Watch our historic foodways staff cook this recipe, then try it at home

These two ingredients have gone together for ages. This simple classic combination with the orange added is light fare for breakfast, or as an addition for lunch and dinner.

18th Century

Pick and wash your spinage very clean, put it into a saucepan, with a little salt, cover it close, shake the pan often, when it is just tender, and whilst it is green, throw it into a sieve to drain, lay it into your dish. In the meantime have a stew pan of water boiling, break as many eggs into cups as you would poach. When the water boils put in the eggs, have an egg slice ready to take them out with, lay them on the spinage, and garnish the dish with orange cut into quarters, with melted butter in a cup.
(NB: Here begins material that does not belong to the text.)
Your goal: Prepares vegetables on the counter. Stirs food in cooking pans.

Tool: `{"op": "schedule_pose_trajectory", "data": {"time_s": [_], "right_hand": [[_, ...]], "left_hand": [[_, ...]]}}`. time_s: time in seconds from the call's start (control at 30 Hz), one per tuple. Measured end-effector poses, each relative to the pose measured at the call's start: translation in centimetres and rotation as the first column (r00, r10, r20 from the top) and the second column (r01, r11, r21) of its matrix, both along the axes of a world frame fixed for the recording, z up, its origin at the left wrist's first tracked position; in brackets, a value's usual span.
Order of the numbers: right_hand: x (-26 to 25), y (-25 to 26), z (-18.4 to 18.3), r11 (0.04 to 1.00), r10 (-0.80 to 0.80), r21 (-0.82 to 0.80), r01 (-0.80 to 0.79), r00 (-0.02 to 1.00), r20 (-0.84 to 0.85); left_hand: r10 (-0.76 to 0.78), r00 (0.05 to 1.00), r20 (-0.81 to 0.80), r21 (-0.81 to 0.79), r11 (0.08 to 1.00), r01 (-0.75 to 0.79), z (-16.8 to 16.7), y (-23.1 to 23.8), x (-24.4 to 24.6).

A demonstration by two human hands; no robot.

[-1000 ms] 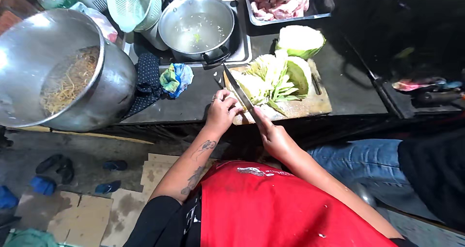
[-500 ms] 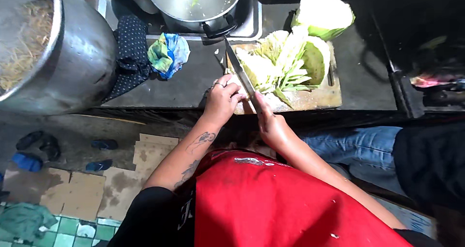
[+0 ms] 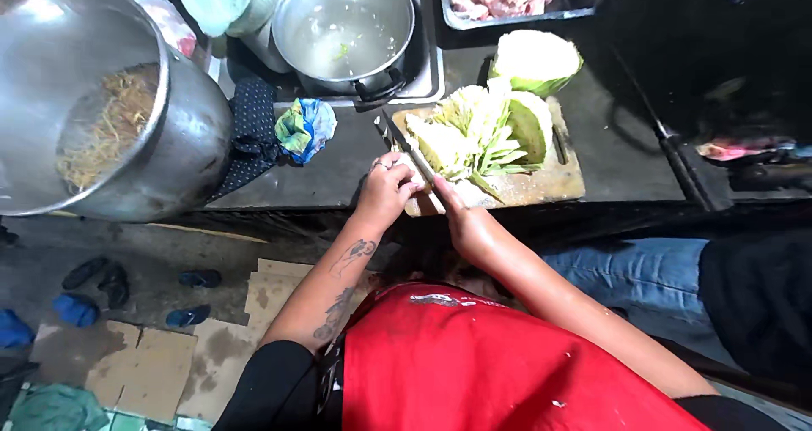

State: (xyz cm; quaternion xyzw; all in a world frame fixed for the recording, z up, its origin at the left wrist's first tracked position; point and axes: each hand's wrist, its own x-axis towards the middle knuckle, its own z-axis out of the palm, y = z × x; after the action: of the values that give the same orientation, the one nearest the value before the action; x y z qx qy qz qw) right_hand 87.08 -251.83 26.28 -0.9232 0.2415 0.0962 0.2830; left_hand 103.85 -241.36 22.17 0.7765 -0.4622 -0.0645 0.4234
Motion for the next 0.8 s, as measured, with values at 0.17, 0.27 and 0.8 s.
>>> {"op": "schedule_pose_trajectory", "data": {"time_s": [0.17,0.27,0.8], "right_hand": [[0.9,0.1,-1.2,0.999,0.002,-0.034,-0.003,1.0,-0.016],[1.5,-1.0,-1.0,1.0,0.028,0.006,-0.028,0.999,0.023],[-9.9,-13.2,3.0,0.908,-0.342,-0.035,0.416,0.789,0.51]], "left_hand": [[0.021,1.0,0.011,0.012,1.0,-0.022,-0.1,0.0,-0.5],[-0.002,0.999,0.036,0.046,0.999,0.001,0.2,-0.1,-0.2],[-0.15,0.988,0.028,0.286,0.948,0.136,2.0,0.9,3.1]]}}
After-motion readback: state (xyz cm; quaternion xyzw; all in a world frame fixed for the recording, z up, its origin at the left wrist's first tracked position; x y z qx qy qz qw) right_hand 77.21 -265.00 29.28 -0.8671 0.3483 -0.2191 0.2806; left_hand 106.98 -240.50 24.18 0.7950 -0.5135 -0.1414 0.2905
— Glasse, Hannah, “The Art of Cookery Made Plain and Easy”

21st Century


  • A large handful of spinach
  • Salt
  • 4 to 6 eggs
  • 1 orange
  • ½ stick of butter (optional)


  1. Put your spinach in a saucepan with a pinch or two of salt. Add a couple of tablespoons of water (this is optional but it helps to keep the spinach from scorching). On medium heat, blanch the spinach, remove and drain while it is still a good green color. Place on your plate.
  2. Poach your eggs either in cups or in water as shown, trimming excess white from the edge of the eggs. Place them evenly on your spinach.
  3. Garnish with quartered orange. Butter melted in a cup goes well with this but is optional. This is a very simple dish but has good flavors.